The reduction of overtreatment by active surveillance (AS) is limited in patients with low-risk prostate cancer (PCa) due to high rates of patients switching to radical treatment. MRI improves biopsy accuracy and could therewith affect inclusion in or continuation of AS. We aim to assess the effect of MRI with target biopsies on the total rate of patients discontinuing AS, and in particular discontinuation due to Grade Group (GG) reclassification.

Methods

Three subpopulations included in the prospective PRIAS study with GG 1 were studied. Group A consists of patients diagnosed before 2009 without MRI before or during AS. Group B consists of patients diagnosed without MRI, but all patients underwent MRI within 6 months after diagnosis. Group C consists of patients who underwent MRI before diagnosis and during follow-up.
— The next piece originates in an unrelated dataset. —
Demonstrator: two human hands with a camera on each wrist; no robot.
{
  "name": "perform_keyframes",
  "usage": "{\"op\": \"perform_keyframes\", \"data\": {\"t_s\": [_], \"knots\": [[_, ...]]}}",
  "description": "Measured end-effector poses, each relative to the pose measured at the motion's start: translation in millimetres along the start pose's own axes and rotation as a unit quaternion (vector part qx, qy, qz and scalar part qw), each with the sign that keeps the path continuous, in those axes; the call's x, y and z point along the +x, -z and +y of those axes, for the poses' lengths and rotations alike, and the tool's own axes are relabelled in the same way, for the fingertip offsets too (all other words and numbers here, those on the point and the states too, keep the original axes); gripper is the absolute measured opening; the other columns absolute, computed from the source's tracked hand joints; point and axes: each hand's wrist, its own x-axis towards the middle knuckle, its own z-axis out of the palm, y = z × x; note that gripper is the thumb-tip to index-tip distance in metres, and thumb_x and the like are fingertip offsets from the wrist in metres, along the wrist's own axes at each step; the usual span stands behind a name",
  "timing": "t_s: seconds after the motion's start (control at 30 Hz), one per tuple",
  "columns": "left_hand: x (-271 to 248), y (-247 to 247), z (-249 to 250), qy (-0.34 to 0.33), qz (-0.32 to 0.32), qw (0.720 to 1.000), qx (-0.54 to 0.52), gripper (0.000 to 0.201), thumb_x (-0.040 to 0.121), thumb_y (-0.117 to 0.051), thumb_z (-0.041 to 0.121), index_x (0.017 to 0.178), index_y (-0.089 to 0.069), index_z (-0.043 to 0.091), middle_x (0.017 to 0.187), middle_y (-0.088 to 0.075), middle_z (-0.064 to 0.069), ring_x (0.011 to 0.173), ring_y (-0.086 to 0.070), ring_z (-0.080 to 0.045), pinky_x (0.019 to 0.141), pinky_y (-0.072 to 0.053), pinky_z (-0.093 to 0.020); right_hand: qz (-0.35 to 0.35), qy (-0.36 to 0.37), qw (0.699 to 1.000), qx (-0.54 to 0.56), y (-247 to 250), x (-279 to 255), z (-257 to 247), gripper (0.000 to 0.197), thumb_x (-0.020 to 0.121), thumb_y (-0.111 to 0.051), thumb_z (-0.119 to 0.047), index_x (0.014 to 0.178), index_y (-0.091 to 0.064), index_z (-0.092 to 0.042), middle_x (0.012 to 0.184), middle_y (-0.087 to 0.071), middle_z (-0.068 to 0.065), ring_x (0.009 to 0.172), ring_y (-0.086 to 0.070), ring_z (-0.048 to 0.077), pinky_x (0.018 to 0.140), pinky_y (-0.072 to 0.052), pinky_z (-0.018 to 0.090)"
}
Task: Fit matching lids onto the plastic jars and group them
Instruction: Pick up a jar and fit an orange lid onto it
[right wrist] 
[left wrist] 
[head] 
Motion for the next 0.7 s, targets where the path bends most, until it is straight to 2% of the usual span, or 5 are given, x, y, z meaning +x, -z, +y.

We used cumulative incidence curves to estimate the rates of discontinuation.

Results

In Group A (n = 500), the cumulative probability of discontinuing AS at 2 years is 27.5%; GG reclassification solely accounted for 6.9% of the discontinuation. In Group B (n = 351) these numbers are 30.9 and 22.8%, and for Group C (n = 435) 24.2 and 13.4%. The three groups were not randomized, however, baseline characteristics are highly comparable.

Conclusions

Performing an MRI before starting AS reduces the cumulative probability of discontinuing AS at 2 years. Performing an MRI after already being on AS increases the cumulative probability of discontinuing AS in comparison to not performing an MRI, especially because of an increase in GG reclassification. These results suggest that the use of MRI could lead to more patients being considered unsuitable for AS. Considering the excellent long-term cancer-specific survival of AS before the MRI era, the increased diagnostic accuracy of MRI could potentially lead to more overtreatment if definitions and treatment options of significant PCa are not adapted.

Introduction

An active surveillance (AS) strategy after the diagnosis of low-risk prostate cancer (PCa) aims to defer or even avoid radical treatment with its associated side effects. Currently available long-term data show that AS has excellent long-term outcomes with cancer-specific survival rates of more than 98% at 10 years [1,2,3]. Consequently, AS is now a recommended treatment strategy for low-risk PCa included in different guidelines [4, 5]. The high percentage of patients on AS switching to radical treatment (>35% at 5 years), however, limits the reduction of overtreatment by AS [6, 7].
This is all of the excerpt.